Самсонов день

Людмила Григ
На Самсонов день, 10 июля, все выходили в поле. Начинался сенокос. Каким был этот день, таким обещало быть и лето. Если на Самсона дождь, то лить ему до самой осени, а ежели небо ясное, то до конца лета будет солнечно.

В этот год Самсонов день выдался солнечным.
- Ой, спасибо, Самсонушке, за погодку ясную, - говорила Прасковея, низко кланяясь до земли в сторону восходящего солнца.
Она уже подоила корову и, выгоняя её в поле, улыбалась новому дню.
Прасковея была молодой, крепкой бабой, в чьих руках любая работа спорилась. Чтобы она не бралась делать, будь то вязание снопов, или вышивание скатерти, всё у неё получалось ловко, да красиво. А улыбка, как солнечный лучик, пробивающийся сквозь грозовые тучи. Вот посмотрит она на хмурого человека, улыбнется ему, у того и вся хмарь рассеивается.
- Душа ты моя ясноокая, - говорил Прасковее её муж Прохор, здоровенный мужик, закрывающий косой саженью в плечах свет в маленьком окошке их уютного дома.

Хорошо жили Прохор и Прасковья, душа в душу, если бы не одна печаль, которая нет, нет, да и озарит ясные бабские очи печалью. Не было слышно в их доме детского смеха, да топота босых пяточек по чисто вымытому деревянному полу. Лежал их сыночек, румянощекий Михеюшка, в своей кроватке, вот уже третий год. Лежал и не мог встать на ножки, так как те не хотели держать его маленькое тельце.

Вот и сегодня, чтобы не оставлять Михеюшку одного дома, Прасковея взяла его на закорки, да пошли они вместе с Прохором сено косить.

На косьбе всегда много народу. Ведь как летом накосишь, так зимой скотину и накормишь.

- Гляди-ка, Прасковея своего калеку на сенокос принесла.
- Вот уж горе-то какое бабе.
- Оставила бы малахольного дома, чего перед людями позориться.

Так судачили люди, искоса глядя на лежащего в куче скошенной травы Михеюшку.
А Прасковее да Прохору злые языки были нипочем. Они души не чаяли в своём сыне. Пока Прохор косит, Прасковея растрясает, да время от времени  подбегает проведать сына, да поцеловать его в румяную щёчку. А потом Прохор сядет дух перевести, да поговорить с Михеюшкой.
- Хороший нынче год будет. Пшеница вон какой урожай дала. Вот, сейчас с сеном разберусь, поеду на ярмарку. Мешков пять продам, игрушку тебе куплю, да петушка на палочке.

А Михеюшка лежит, смотрит на отца - улыбается.

Закончили сено косить. Прасковея опять взяла сына на закорки, да собрались идти до дома. Только они вышли на дорогу, как на встречу им странник.

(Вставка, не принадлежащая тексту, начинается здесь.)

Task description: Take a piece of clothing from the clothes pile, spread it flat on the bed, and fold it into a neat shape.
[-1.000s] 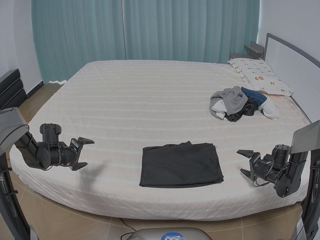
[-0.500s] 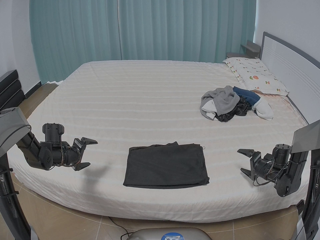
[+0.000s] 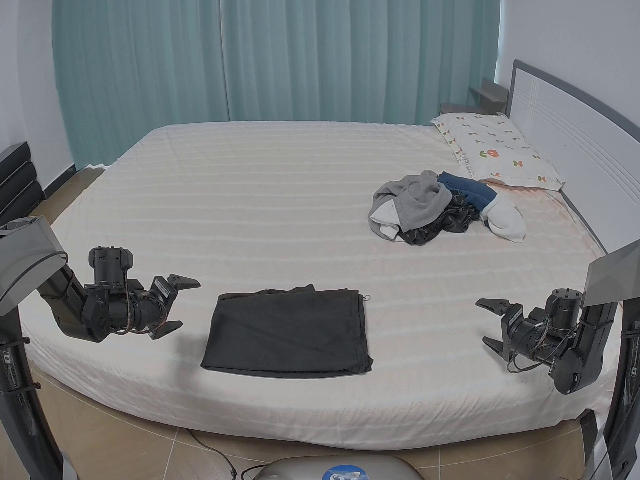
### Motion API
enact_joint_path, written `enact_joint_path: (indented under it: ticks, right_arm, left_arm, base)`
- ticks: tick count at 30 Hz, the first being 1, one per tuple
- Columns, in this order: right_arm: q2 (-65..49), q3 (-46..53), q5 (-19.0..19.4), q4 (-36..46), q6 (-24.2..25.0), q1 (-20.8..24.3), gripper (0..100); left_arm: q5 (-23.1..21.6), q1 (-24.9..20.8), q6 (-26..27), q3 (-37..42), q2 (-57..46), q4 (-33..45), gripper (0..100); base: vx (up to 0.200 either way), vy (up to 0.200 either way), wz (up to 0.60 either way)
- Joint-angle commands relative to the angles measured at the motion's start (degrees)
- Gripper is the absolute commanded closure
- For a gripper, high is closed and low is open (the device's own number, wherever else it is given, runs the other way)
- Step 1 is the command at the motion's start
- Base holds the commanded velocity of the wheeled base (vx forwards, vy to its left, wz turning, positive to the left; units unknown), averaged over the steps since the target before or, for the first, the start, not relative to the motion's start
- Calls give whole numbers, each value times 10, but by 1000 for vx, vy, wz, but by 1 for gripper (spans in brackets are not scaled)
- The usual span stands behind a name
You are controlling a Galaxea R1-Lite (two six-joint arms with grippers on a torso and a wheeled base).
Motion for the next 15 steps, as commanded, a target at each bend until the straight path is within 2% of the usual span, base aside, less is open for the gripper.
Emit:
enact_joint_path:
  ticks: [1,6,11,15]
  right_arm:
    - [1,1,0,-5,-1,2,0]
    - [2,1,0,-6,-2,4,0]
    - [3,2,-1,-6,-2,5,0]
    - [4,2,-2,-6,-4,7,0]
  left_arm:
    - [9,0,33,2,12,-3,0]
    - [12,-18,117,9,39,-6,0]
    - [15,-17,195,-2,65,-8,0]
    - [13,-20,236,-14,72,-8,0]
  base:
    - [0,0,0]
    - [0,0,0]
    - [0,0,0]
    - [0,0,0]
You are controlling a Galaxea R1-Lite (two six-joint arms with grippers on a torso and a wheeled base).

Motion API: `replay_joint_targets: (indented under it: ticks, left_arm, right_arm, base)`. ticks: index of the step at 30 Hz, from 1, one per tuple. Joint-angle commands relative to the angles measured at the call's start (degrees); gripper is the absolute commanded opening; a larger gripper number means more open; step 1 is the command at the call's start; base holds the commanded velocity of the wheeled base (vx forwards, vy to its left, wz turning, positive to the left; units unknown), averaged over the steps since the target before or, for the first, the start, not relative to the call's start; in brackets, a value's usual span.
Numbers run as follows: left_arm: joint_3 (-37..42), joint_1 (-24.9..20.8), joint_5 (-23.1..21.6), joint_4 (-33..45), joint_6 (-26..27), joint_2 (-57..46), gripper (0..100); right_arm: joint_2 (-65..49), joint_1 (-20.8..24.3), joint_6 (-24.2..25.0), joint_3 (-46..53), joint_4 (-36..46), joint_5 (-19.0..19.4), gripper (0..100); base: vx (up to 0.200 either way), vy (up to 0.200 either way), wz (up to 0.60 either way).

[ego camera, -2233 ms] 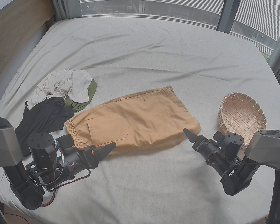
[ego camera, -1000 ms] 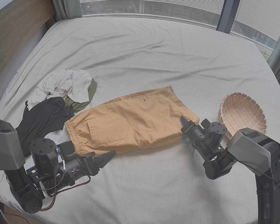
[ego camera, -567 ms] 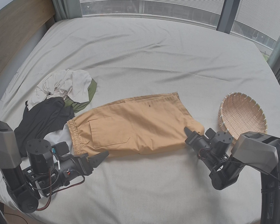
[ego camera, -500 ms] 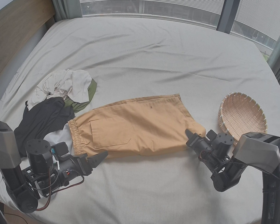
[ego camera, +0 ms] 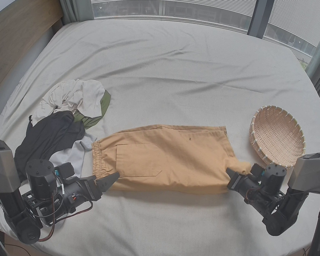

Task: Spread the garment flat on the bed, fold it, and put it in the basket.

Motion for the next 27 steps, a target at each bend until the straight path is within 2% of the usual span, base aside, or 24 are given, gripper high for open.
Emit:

Согбенный старик с котомкой на плече, да с кривым посохом в руках, снял свой картуз, да поклонился им со словами:
- Мир вам, добрые люди!
- И тебе доброго здоровьичка, путник! - ответил ему Прохор.
- Не приютите ли странника на ночь? Вторую ночь придется в чистом поле ночевать. А кости-то у меня уже старые, сырая землиц болью в поясницу отдаёт.

С радостью предложили Прохор и Прасковея путнику переночевать под крышей их избы. Накормили его горячей картошкой из печи, да парным молоком напоили. Он поел, поблагодарил хозяйку низким поклоном. А потом повернулся в сторону лежащего в кроватке Михеюшки, да говорит:
- Ну что ж, пришла тебе пора становиться опорой матушке, да помощником батюшки.

Переглянулись Прохор с Прасковеей, вздохнули, но ничего не сказали.
Легли спать.
На утро проснулись, а путника-то и нет на сундуке, где ему Прасковея постелила. Удивилась она, да опечалилась, что не догадалась с вечера в его котомку краюху хлеба, да кусок сала положить на дорожку.
А потом занялась растопкой печи.
Слышит, а сзади её кто-то за подол платья дёргает.
- Васька, ах ты проказник, - проворчала она, думая, что это кот требует плошку молока.

Поворачивается Прасковея и от удивления у неё дар речи пропал. Смотрит, беззвучно губами шевелит и слезы радости по щекам текут.
Стоит её Михеюшка на своих крепеньких ножках и  держится за подол матери.